The required answer is an exact copy of every line from the beginning of the entries through the line with "Please trace the outline of the green plastic", with all pictures omitted.
BEGIN
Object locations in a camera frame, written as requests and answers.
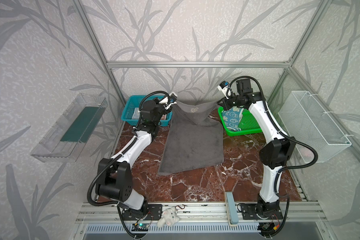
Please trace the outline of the teal plastic basket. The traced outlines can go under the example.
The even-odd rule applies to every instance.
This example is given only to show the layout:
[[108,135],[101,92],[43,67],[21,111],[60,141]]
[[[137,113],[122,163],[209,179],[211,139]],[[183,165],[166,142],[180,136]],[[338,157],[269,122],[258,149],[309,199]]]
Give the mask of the teal plastic basket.
[[[139,108],[140,102],[143,100],[145,95],[133,95],[131,96],[127,104],[122,112],[121,120],[127,122],[131,126],[136,126],[138,123],[138,120],[132,120],[131,117],[133,115],[134,109]],[[172,119],[173,113],[170,112],[166,115],[166,117],[162,117],[160,121],[160,125],[162,127],[166,127],[169,125],[170,120]]]

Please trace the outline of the clear plastic wall bin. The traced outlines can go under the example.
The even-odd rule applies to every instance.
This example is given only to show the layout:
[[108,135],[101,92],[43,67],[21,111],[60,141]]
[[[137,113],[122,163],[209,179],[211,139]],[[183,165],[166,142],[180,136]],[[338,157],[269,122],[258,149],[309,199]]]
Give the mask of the clear plastic wall bin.
[[31,156],[43,163],[74,163],[108,107],[105,97],[78,94]]

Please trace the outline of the green plastic basket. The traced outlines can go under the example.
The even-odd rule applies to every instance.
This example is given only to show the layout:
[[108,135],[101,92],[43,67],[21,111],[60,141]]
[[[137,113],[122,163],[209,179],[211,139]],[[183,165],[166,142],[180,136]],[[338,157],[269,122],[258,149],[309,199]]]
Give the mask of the green plastic basket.
[[258,122],[256,121],[255,117],[250,113],[249,110],[246,110],[246,109],[244,109],[244,111],[243,111],[243,118],[241,121],[241,127],[243,128],[243,130],[239,131],[239,132],[229,131],[223,121],[223,117],[222,117],[223,110],[224,110],[223,107],[219,107],[218,114],[219,114],[219,117],[223,124],[223,128],[226,131],[228,136],[235,137],[235,136],[257,134],[257,133],[263,132],[262,129],[260,128]]

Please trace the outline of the white plush toy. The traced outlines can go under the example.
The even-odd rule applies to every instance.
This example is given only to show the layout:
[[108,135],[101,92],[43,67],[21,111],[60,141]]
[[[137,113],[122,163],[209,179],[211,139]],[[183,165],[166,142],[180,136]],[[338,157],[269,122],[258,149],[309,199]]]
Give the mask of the white plush toy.
[[176,208],[171,207],[163,211],[162,217],[157,222],[157,227],[162,228],[164,226],[171,227],[178,223],[180,218],[177,216]]

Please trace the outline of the grey towel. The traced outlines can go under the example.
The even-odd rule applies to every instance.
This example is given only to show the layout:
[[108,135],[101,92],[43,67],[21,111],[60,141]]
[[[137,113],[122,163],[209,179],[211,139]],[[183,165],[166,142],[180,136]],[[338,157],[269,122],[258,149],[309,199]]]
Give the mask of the grey towel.
[[158,175],[167,176],[223,163],[223,126],[209,118],[217,107],[215,102],[196,106],[178,102],[174,105]]

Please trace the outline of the green lit circuit board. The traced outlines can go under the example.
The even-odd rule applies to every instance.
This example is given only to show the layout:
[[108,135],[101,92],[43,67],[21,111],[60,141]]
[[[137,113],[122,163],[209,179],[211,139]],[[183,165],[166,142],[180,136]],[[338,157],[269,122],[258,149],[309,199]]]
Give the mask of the green lit circuit board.
[[146,223],[135,223],[132,224],[131,231],[132,232],[148,232],[149,231],[150,224]]

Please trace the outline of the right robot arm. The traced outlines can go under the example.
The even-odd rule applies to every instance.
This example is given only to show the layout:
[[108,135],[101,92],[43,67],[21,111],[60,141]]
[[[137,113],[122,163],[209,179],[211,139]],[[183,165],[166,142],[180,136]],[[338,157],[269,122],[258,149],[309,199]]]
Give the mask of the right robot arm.
[[[258,80],[250,76],[240,76],[229,83],[221,82],[218,90],[224,96],[218,101],[218,105],[225,111],[233,107],[249,110],[265,136],[266,145],[259,152],[264,171],[258,200],[255,205],[242,207],[241,210],[266,220],[280,213],[279,187],[282,173],[310,167],[318,161],[319,156],[313,147],[288,136],[270,111],[263,90],[254,92],[251,82],[259,84]],[[287,161],[291,158],[296,145],[306,148],[313,154],[313,159],[304,165],[288,167]]]

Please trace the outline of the printed rabbit towel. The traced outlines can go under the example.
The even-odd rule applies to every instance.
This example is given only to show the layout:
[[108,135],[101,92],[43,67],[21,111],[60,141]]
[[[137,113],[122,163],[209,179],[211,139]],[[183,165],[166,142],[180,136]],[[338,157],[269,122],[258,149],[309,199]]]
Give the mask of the printed rabbit towel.
[[139,110],[139,108],[135,108],[131,119],[138,120],[139,117],[140,117],[140,110]]

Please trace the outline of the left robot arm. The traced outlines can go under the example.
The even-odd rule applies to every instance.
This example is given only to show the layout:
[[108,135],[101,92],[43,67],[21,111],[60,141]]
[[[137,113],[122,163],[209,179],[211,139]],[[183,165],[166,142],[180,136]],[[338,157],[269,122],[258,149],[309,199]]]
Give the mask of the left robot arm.
[[143,150],[157,136],[162,116],[171,113],[177,98],[174,92],[155,91],[142,99],[131,140],[110,159],[99,162],[98,173],[87,192],[90,205],[117,205],[141,215],[147,214],[147,200],[133,188],[132,168]]

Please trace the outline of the teal patterned towel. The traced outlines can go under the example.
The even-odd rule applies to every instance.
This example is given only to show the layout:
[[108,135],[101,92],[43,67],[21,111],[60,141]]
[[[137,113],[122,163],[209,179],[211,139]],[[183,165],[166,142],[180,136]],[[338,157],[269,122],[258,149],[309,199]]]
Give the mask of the teal patterned towel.
[[233,107],[228,111],[222,111],[224,124],[229,131],[239,132],[243,130],[241,127],[243,111],[244,109],[238,107]]

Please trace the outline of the grey blue sponge block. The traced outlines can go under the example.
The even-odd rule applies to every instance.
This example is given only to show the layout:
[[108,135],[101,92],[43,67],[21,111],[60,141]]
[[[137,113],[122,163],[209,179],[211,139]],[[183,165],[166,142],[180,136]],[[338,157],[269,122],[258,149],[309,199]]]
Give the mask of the grey blue sponge block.
[[225,192],[225,206],[229,225],[231,227],[237,226],[239,224],[239,217],[232,192]]
END
▶ **WRITTEN ANSWER**
Object locations in a camera frame, written as requests and answers.
Please trace the outline of the teal plastic basket. The traced outlines can go under the example.
The even-odd rule applies to every instance.
This example is given only to show the layout:
[[108,135],[101,92],[43,67],[21,111],[60,141]]
[[[137,113],[122,163],[209,179],[211,139]],[[183,165],[166,142],[180,136]],[[338,157],[269,122],[258,149],[309,199]]]
Give the mask of the teal plastic basket.
[[[139,108],[140,102],[143,100],[145,95],[133,95],[131,96],[127,104],[122,112],[121,120],[127,122],[131,126],[136,126],[138,123],[138,120],[132,120],[131,117],[133,115],[134,109]],[[172,119],[173,113],[170,112],[166,115],[166,117],[162,117],[160,121],[160,125],[162,127],[166,127],[169,125],[170,120]]]

Please trace the outline of the clear plastic wall bin. The traced outlines can go under the example.
The even-odd rule applies to every instance.
This example is given only to show the layout:
[[108,135],[101,92],[43,67],[21,111],[60,141]]
[[[137,113],[122,163],[209,179],[211,139]],[[183,165],[166,142],[180,136]],[[338,157],[269,122],[258,149],[309,199]]]
Give the mask of the clear plastic wall bin.
[[31,156],[43,163],[74,163],[108,107],[105,97],[78,94]]

Please trace the outline of the green plastic basket. The traced outlines can go under the example.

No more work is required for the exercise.